**RECORDED DATA**
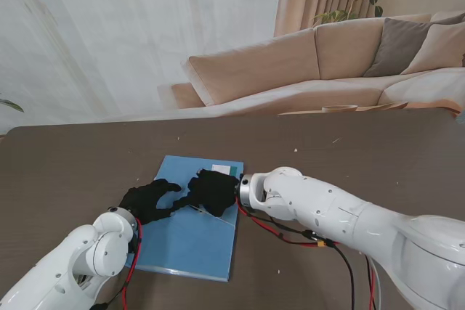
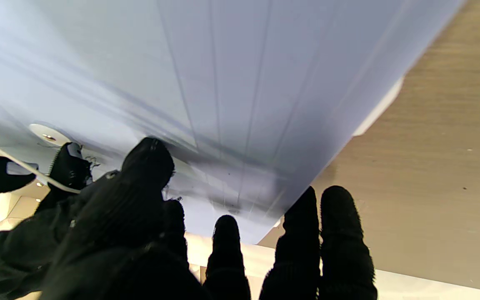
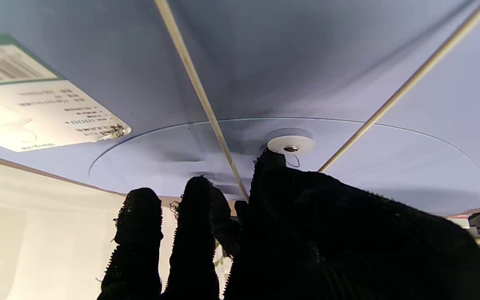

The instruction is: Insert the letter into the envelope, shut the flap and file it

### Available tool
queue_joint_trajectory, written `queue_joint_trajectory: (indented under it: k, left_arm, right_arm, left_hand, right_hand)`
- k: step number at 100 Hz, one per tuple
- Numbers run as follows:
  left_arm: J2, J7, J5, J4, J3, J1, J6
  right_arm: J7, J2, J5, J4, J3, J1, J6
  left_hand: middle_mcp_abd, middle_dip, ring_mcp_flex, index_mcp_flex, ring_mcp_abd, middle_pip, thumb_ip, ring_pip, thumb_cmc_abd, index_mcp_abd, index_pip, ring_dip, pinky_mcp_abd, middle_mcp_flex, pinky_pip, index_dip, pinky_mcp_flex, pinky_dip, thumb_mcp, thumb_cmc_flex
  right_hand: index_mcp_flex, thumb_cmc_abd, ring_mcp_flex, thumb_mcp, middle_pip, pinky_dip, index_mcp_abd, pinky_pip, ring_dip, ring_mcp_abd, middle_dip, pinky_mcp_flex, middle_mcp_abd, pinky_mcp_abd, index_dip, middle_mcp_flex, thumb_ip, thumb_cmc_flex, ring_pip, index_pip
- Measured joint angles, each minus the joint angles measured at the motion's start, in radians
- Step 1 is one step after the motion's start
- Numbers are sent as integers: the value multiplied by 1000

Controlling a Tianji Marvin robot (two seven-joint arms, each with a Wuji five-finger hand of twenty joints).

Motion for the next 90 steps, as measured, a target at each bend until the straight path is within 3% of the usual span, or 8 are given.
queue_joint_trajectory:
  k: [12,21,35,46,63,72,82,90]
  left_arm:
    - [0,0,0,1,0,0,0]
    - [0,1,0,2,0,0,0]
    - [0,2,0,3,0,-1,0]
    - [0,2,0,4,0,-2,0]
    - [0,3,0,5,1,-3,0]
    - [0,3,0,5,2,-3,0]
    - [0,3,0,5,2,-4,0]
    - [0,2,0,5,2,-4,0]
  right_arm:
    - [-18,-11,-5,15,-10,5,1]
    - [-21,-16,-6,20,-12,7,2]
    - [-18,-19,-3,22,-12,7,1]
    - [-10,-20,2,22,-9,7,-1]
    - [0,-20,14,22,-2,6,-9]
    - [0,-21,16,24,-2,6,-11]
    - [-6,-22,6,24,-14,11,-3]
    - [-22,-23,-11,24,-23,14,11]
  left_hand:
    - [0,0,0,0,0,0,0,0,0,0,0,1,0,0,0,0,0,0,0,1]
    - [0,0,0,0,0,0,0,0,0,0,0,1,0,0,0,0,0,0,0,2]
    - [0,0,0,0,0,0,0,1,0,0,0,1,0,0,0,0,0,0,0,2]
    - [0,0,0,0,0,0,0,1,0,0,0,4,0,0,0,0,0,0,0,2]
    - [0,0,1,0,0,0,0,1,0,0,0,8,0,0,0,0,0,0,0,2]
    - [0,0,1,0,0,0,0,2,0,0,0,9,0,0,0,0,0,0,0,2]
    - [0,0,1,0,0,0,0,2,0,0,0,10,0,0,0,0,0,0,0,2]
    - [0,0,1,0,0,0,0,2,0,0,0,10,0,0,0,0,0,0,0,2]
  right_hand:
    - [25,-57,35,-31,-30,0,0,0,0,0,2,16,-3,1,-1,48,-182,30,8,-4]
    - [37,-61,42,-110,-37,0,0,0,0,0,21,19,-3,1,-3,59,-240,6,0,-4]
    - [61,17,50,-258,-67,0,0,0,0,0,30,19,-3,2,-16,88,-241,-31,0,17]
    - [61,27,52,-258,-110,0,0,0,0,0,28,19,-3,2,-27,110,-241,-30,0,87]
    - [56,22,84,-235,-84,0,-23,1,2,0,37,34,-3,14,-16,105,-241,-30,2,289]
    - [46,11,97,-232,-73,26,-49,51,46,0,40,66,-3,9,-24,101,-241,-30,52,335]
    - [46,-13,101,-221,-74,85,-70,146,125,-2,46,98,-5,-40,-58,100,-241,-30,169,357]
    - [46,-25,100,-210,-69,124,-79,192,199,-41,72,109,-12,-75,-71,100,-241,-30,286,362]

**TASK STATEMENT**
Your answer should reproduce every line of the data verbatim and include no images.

**RESULT FOR THIS EXERCISE**
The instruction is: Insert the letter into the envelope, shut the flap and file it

### Available tool
queue_joint_trajectory, written `queue_joint_trajectory: (indented under it: k, left_arm, right_arm, left_hand, right_hand)`
- k: step number at 100 Hz, one per tuple
- Numbers run as follows:
  left_arm: J2, J7, J5, J4, J3, J1, J6
  right_arm: J7, J2, J5, J4, J3, J1, J6
  left_hand: middle_mcp_abd, middle_dip, ring_mcp_flex, index_mcp_flex, ring_mcp_abd, middle_pip, thumb_ip, ring_pip, thumb_cmc_abd, index_mcp_abd, index_pip, ring_dip, pinky_mcp_abd, middle_mcp_flex, pinky_pip, index_dip, pinky_mcp_flex, pinky_dip, thumb_mcp, thumb_cmc_flex
  right_hand: index_mcp_flex, thumb_cmc_abd, ring_mcp_flex, thumb_mcp, middle_pip, pinky_dip, index_mcp_abd, pinky_pip, ring_dip, ring_mcp_abd, middle_dip, pinky_mcp_flex, middle_mcp_abd, pinky_mcp_abd, index_dip, middle_mcp_flex, thumb_ip, thumb_cmc_flex, ring_pip, index_pip
- Measured joint angles, each minus the joint angles measured at the motion's start, in radians
- Step 1 is one step after the motion's start
- Numbers are sent as integers: the value multiplied by 1000

Controlling a Tianji Marvin robot (two seven-joint arms, each with a Wuji five-finger hand of twenty joints).

Motion for the next 90 steps, as measured, a target at each bend until the straight path is within 3% of the usual span, or 8 are given.
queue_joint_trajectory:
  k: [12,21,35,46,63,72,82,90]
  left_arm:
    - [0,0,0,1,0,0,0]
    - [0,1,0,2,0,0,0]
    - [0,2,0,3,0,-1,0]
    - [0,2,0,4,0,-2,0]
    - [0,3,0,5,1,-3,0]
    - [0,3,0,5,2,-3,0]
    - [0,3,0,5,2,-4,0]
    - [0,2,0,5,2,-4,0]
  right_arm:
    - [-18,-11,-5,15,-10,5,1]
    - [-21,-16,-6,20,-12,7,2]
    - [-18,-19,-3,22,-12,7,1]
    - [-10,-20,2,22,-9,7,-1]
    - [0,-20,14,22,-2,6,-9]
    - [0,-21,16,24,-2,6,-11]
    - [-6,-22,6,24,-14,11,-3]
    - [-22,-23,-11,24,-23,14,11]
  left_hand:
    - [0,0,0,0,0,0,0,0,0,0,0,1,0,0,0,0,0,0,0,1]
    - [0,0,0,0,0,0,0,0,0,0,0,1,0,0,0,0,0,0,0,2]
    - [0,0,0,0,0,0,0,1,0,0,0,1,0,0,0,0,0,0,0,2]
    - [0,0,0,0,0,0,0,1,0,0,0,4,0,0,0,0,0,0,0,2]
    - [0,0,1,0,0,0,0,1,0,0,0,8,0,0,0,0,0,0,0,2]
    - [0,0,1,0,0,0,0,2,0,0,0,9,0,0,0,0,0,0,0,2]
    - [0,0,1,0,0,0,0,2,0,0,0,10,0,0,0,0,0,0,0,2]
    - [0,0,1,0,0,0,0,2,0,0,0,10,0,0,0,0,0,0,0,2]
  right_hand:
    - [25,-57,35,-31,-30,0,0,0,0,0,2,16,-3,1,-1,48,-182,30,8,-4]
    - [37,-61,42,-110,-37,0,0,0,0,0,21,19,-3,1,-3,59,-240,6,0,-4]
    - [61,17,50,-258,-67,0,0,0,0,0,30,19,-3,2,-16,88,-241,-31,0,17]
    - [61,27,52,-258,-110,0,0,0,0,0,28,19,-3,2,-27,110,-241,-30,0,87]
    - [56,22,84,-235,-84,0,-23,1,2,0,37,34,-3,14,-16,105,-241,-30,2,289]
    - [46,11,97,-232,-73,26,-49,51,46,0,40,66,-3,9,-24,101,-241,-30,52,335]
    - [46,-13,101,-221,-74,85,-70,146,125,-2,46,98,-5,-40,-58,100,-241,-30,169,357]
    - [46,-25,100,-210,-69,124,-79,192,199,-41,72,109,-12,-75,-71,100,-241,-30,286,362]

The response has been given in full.